Copy out all lines of the listing below that hold "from".

◆ **Stored data**
%%

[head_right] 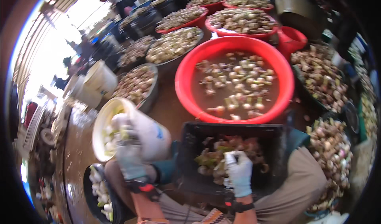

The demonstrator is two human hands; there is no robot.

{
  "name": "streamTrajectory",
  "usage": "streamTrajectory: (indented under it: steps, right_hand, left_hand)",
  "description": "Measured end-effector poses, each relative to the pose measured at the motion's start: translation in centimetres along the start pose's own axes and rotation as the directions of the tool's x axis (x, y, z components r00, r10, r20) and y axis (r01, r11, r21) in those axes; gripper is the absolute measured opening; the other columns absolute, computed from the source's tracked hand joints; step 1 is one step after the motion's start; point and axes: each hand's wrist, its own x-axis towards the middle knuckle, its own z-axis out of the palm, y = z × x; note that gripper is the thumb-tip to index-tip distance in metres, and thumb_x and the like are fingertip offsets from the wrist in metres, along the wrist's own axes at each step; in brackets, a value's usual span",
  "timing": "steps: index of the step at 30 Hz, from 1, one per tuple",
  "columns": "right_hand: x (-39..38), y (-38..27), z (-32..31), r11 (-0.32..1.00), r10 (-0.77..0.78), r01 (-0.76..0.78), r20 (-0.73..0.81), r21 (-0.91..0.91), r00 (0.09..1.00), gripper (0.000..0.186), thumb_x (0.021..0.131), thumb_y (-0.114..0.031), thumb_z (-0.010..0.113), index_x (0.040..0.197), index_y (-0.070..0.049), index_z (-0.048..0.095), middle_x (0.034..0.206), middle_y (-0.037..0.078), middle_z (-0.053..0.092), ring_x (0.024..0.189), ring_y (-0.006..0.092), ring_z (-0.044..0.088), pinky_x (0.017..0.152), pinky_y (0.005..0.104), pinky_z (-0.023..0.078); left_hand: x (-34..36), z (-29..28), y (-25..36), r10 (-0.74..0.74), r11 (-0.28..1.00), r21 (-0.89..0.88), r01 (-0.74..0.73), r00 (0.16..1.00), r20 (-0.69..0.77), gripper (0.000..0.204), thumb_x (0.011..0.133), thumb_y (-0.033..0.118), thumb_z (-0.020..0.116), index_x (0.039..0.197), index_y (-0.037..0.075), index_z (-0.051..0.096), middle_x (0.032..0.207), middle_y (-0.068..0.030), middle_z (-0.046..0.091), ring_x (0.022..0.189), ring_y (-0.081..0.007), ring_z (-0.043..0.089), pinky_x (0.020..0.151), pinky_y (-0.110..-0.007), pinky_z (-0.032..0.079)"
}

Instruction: The person sits cross-legged on the floor and peels small onions by hand. They remove the outer skin layers and place the peeled onions into a white bucket, while discarding the skins into a black crate on their lap.

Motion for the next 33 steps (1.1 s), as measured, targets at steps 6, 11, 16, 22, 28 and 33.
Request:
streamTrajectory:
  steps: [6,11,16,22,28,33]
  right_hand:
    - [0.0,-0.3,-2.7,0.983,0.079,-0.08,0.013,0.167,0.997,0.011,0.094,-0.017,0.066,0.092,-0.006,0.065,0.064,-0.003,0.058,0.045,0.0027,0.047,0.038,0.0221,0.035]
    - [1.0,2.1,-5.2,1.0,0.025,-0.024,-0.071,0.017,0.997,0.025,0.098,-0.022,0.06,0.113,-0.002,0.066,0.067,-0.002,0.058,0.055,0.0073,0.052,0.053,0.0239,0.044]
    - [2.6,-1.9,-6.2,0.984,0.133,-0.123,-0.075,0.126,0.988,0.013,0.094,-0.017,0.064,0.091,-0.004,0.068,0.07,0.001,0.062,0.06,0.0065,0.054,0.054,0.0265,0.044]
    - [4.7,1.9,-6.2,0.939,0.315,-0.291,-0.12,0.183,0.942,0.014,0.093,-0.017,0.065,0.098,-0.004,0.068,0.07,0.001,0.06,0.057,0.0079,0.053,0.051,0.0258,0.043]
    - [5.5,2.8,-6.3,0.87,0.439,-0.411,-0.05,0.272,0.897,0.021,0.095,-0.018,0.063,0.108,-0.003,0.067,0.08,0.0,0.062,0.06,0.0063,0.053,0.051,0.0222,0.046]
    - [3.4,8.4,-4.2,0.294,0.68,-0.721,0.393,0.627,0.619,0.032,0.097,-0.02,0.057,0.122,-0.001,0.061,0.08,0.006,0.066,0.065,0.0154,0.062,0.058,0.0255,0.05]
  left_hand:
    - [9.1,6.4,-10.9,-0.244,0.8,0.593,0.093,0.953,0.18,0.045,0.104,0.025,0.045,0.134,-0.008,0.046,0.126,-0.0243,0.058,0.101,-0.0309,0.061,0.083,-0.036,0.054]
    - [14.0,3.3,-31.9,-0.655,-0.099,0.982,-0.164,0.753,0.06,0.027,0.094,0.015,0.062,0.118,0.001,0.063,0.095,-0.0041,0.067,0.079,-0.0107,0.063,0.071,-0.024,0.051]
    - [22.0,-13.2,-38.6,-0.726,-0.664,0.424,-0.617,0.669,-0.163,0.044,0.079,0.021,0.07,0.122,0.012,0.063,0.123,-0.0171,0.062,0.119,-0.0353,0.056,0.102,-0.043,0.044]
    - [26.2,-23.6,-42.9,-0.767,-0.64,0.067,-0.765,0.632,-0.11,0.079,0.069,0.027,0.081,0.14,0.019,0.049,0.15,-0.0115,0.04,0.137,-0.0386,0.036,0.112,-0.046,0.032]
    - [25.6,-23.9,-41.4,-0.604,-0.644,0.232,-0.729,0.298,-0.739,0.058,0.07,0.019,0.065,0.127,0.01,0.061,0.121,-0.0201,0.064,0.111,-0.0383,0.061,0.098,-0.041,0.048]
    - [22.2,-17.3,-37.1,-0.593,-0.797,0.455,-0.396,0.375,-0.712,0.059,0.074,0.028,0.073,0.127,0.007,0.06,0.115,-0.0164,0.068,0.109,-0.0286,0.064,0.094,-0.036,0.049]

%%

◆ **Exercise result**
  "description": "Measured end-effector poses, each relative to the pose measured at the motion's start: translation in centimetres along the start pose's own axes and rotation as the directions of the tool's x axis (x, y, z components r00, r10, r20) and y axis (r01, r11, r21) in those axes; gripper is the absolute measured opening; the other columns absolute, computed from the source's tracked hand joints; step 1 is one step after the motion's start; point and axes: each hand's wrist, its own x-axis towards the middle knuckle, its own z-axis out of the palm, y = z × x; note that gripper is the thumb-tip to index-tip distance in metres, and thumb_x and the like are fingertip offsets from the wrist in metres, along the wrist's own axes at each step; in brackets, a value's usual span",
  "timing": "steps: index of the step at 30 Hz, from 1, one per tuple",

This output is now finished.